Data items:
*** Begin section ***

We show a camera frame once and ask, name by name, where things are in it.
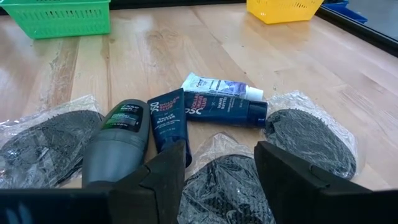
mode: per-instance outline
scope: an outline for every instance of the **green basket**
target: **green basket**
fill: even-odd
[[[32,39],[108,34],[110,0],[2,0],[0,6]]]

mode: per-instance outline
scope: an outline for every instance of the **plastic packaging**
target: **plastic packaging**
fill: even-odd
[[[263,90],[250,87],[242,82],[203,78],[190,73],[181,86],[184,91],[218,96],[234,96],[246,100],[261,101]]]
[[[340,177],[350,179],[359,173],[362,158],[354,135],[309,97],[293,91],[267,102],[269,142]]]
[[[47,188],[76,176],[103,116],[92,95],[0,124],[0,188]]]
[[[270,223],[253,149],[218,133],[201,144],[186,170],[179,223]]]
[[[148,137],[149,105],[141,100],[120,102],[86,147],[82,186],[111,185],[134,172],[144,163]]]
[[[266,124],[267,103],[185,92],[185,112],[189,121],[263,128]]]
[[[171,91],[148,100],[150,122],[154,133],[157,153],[169,148],[178,140],[186,142],[185,165],[191,164],[192,156],[188,140],[187,115],[184,106],[184,90]]]

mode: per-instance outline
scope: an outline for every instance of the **navy blue tube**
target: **navy blue tube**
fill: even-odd
[[[186,142],[185,167],[192,162],[188,140],[187,117],[184,112],[182,88],[148,100],[150,121],[154,133],[157,153],[172,146],[178,140]]]
[[[264,128],[267,107],[266,102],[185,92],[185,112],[189,121]]]

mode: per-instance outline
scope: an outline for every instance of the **gray deodorant stick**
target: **gray deodorant stick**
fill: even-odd
[[[113,108],[85,150],[82,187],[115,183],[142,165],[149,126],[147,103],[124,100]]]

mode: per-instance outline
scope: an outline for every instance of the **black cap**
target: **black cap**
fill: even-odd
[[[250,101],[248,111],[248,126],[264,128],[266,125],[267,102]]]

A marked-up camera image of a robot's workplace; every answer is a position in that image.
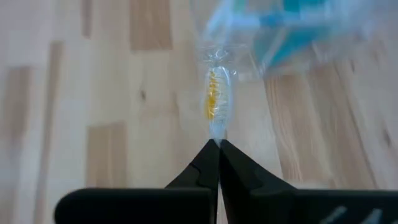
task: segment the teal object
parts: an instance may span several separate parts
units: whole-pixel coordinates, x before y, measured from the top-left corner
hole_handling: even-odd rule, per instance
[[[284,11],[287,12],[300,12],[303,7],[316,7],[319,4],[325,3],[327,0],[284,0],[283,5]],[[280,28],[277,28],[277,17],[275,17],[275,33]],[[300,28],[296,30],[290,30],[285,38],[284,43],[280,46],[280,49],[276,52],[270,62],[270,66],[276,66],[282,63],[285,59],[290,57],[292,54],[303,49],[304,47],[311,44],[313,41],[324,38],[328,34],[329,28],[327,27],[309,27]],[[254,41],[254,55],[257,58],[259,64],[263,63],[264,56],[270,47],[270,41],[274,34],[264,34]]]

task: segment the wooden floor
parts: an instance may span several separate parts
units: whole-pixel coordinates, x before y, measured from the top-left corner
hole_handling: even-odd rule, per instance
[[[0,223],[179,174],[208,139],[193,35],[183,0],[0,1]],[[228,140],[297,187],[398,189],[396,37],[238,83]]]

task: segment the black tool
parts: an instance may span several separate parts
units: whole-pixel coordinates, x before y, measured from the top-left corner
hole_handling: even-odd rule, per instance
[[[209,140],[164,189],[83,189],[55,209],[57,224],[214,224],[221,184],[229,224],[398,223],[398,192],[298,190],[227,140]]]

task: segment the plastic bag
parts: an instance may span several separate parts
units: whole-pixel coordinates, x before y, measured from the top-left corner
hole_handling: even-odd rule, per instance
[[[191,0],[211,137],[224,137],[233,80],[303,72],[352,49],[396,0]]]

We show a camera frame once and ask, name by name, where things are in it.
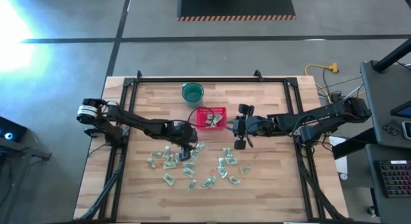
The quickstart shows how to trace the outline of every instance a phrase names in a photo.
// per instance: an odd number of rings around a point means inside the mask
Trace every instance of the wooden tabletop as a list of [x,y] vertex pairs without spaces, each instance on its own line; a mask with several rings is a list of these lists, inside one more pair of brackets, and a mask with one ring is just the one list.
[[[313,77],[296,77],[304,110],[319,107]],[[107,78],[103,99],[119,101],[123,79]],[[254,115],[287,113],[281,83],[201,85],[205,90],[204,106],[225,107],[228,119],[238,115],[240,103],[254,105]],[[190,112],[181,96],[181,83],[139,83],[134,113],[148,119],[186,120]],[[152,151],[164,151],[165,146],[170,146],[171,152],[177,153],[180,148],[131,129],[117,221],[306,221],[295,150],[290,137],[251,137],[254,148],[247,146],[243,151],[233,150],[238,165],[227,166],[227,170],[229,176],[241,180],[240,185],[232,185],[228,177],[221,178],[216,170],[218,158],[225,156],[222,149],[233,148],[236,140],[233,134],[227,130],[198,130],[198,138],[205,143],[205,148],[192,167],[197,186],[193,192],[188,192],[191,179],[183,174],[181,163],[176,169],[163,169],[164,158],[161,157],[154,157],[155,169],[149,168],[146,163]],[[93,140],[90,150],[103,143],[102,138]],[[101,193],[109,152],[109,147],[103,147],[88,158],[75,218],[84,214]],[[332,153],[319,145],[315,147],[314,158],[321,189],[339,212],[347,216]],[[251,166],[252,170],[241,175],[239,168],[244,166]],[[176,179],[173,186],[170,187],[162,179],[165,173]],[[217,178],[215,186],[202,188],[200,184],[213,175]],[[310,196],[315,210],[312,192]],[[110,214],[110,205],[111,202],[107,205],[107,214]]]

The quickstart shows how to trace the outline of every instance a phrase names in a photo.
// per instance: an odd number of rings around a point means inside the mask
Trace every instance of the green cup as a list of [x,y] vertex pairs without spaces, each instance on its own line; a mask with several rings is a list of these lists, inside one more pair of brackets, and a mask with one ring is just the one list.
[[186,104],[191,108],[197,108],[202,105],[204,89],[197,83],[185,83],[182,85],[182,97]]

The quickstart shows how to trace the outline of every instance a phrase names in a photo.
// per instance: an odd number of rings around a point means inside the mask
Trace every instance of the black floor mat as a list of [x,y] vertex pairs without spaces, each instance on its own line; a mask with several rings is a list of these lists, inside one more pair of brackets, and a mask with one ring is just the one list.
[[296,19],[291,0],[179,0],[178,21],[284,21]]

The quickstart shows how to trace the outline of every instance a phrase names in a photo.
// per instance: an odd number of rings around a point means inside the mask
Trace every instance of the gray floor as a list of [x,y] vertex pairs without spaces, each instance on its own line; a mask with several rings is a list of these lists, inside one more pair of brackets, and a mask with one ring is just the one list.
[[[296,21],[177,22],[177,0],[132,0],[124,37],[231,35],[390,35],[411,32],[404,0],[293,0]],[[0,0],[19,22],[7,21],[15,39],[115,37],[124,0]],[[360,62],[380,59],[404,40],[176,42],[120,45],[114,76],[304,74],[308,64],[338,62],[329,84],[360,76]],[[82,179],[90,139],[75,117],[82,98],[98,98],[113,44],[22,44],[0,41],[0,116],[33,130],[50,162],[26,177],[12,223],[68,221]],[[406,56],[403,62],[411,62]],[[310,69],[318,83],[322,69]],[[331,90],[343,94],[361,79]],[[337,135],[353,136],[371,126],[344,125]],[[350,217],[366,214],[367,190],[343,184]]]

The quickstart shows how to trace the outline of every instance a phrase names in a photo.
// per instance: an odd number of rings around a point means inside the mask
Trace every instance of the red plastic basket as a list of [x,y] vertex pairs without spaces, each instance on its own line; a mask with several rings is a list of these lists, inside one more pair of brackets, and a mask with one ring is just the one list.
[[[221,114],[223,119],[217,123],[216,127],[201,127],[198,126],[198,129],[201,130],[221,130],[227,126],[227,113],[224,107],[220,108],[209,108],[214,114]],[[207,115],[211,114],[211,111],[207,108],[198,108],[197,109],[197,125],[206,125]]]

*** End section ***

## REQUIRED ACTION
Retype, exactly and in full, the lines above from the one containing "scope: an outline for every instance of the **navy" through the one containing "target: **gray deodorant stick**".

## YOUR SOLUTION
scope: an outline for every instance of the **navy blue tube**
target: **navy blue tube**
fill: even-odd
[[[186,142],[185,167],[192,162],[188,140],[187,117],[184,112],[182,88],[148,100],[150,121],[154,133],[157,153],[172,146],[178,140]]]
[[[264,128],[267,107],[266,102],[185,92],[185,112],[189,121]]]

mode: per-instance outline
scope: an outline for every instance of the **gray deodorant stick**
target: **gray deodorant stick**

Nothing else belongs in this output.